In the first case, we make it through the statement just fine.

In the second case, we throw an exception, deal with it gracefully, and move along our merry way.

In the third case, we have found an exception that we are not handling correctly. Here, we get to the finally clause and then print the exception message.
Any questions?

Exercises


1) Exception handling we have known.

In lesson 2.1, we learned about two functions that can be applied to remove an item from set: remove() and discard(). We looked at the functions using the following example:
#!/usr/bin/env python
 
list_of_letters = ['a', 'a', 'b', 'c','c','c','d','e']
print 'ORIGINAL'
set_of_letters = set(list_of_letters)
print set_of_letters
 
print 'DISCARD'
set_of_letters.discard('q')
print set_of_letters
 
print 'REMOVE'
set_of_letters.remove('q')
print set_of_letters
 
a) Now that we've learned more about exception handling, explain what is happening here.

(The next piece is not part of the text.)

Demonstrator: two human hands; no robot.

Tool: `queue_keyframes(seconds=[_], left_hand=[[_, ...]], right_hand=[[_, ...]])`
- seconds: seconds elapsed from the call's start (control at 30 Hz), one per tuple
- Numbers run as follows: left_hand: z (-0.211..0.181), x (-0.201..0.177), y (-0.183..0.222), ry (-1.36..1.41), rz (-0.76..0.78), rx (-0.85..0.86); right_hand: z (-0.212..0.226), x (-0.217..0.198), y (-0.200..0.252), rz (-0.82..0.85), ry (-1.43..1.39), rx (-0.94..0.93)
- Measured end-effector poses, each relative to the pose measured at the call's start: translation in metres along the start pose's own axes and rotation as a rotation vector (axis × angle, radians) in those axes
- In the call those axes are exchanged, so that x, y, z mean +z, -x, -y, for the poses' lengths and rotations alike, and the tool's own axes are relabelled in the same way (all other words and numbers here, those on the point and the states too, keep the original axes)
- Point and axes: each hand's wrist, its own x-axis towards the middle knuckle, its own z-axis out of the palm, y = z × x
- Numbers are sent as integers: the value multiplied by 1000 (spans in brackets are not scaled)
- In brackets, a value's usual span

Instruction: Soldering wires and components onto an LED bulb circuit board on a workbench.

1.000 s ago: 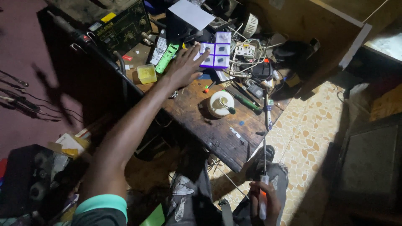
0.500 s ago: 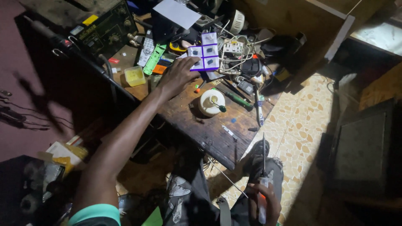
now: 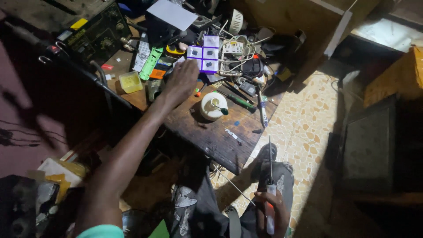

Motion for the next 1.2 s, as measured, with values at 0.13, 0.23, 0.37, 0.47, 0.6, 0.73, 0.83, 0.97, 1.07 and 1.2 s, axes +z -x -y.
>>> queue_keyframes(seconds=[0.13, 0.23, 0.37, 0.47, 0.6, 0.73, 0.83, 0.97, 1.07, 1.2], left_hand=[[-20, -29, 37, 204, -215, -88], [-46, -44, 72, 373, -378, -37], [-76, -19, 103, 509, -541, 20], [-107, -31, 112, 558, -552, 54], [-132, -36, 104, 594, -559, 106], [-127, -4, 91, 504, -559, 151], [-121, 12, 89, 503, -499, 153], [-117, 17, 83, 507, -522, 171], [-118, -6, 79, 432, -481, 166], [-114, -6, 70, 451, -413, 129]], right_hand=[[-19, -3, 5, 22, 82, 24], [-81, 33, -25, 74, 80, -21], [-137, 84, -40, -332, -935, 788], [-41, 105, -124, -142, -453, 160], [-24, 134, -176, -35, -89, -399], [-31, 133, -172, -16, -23, -376], [-30, 123, -151, -40, -130, -157], [-23, 108, -137, -77, -187, 1], [-34, 106, -134, -92, -244, 68], [-53, 106, -130, -39, -114, -9]])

b) Create a script that contains a list of 5 of your favorite beers or wines or soft drinks (depending on your preference) for a tasting party stored as a set. Each time someone drinks a beverage, it is removed from your fridge and cannot be drunk again. Matt drinks a beverage. Adjust the set as appropriate. Rich sees Matt drinking his beverage and wants the same one. Tell him you're out of that beverage.

2) Modify the FASTA parser from Session 4.2 to handle:

1) non-existent filenames
2) files that do not conform to the FASTA format (i.e. >gene for IDs, and strings of A,T,G, or C for sequence).
3) sequences that are in both cases

3) Modify the FASTA parser to identify file compression format and read compressed files.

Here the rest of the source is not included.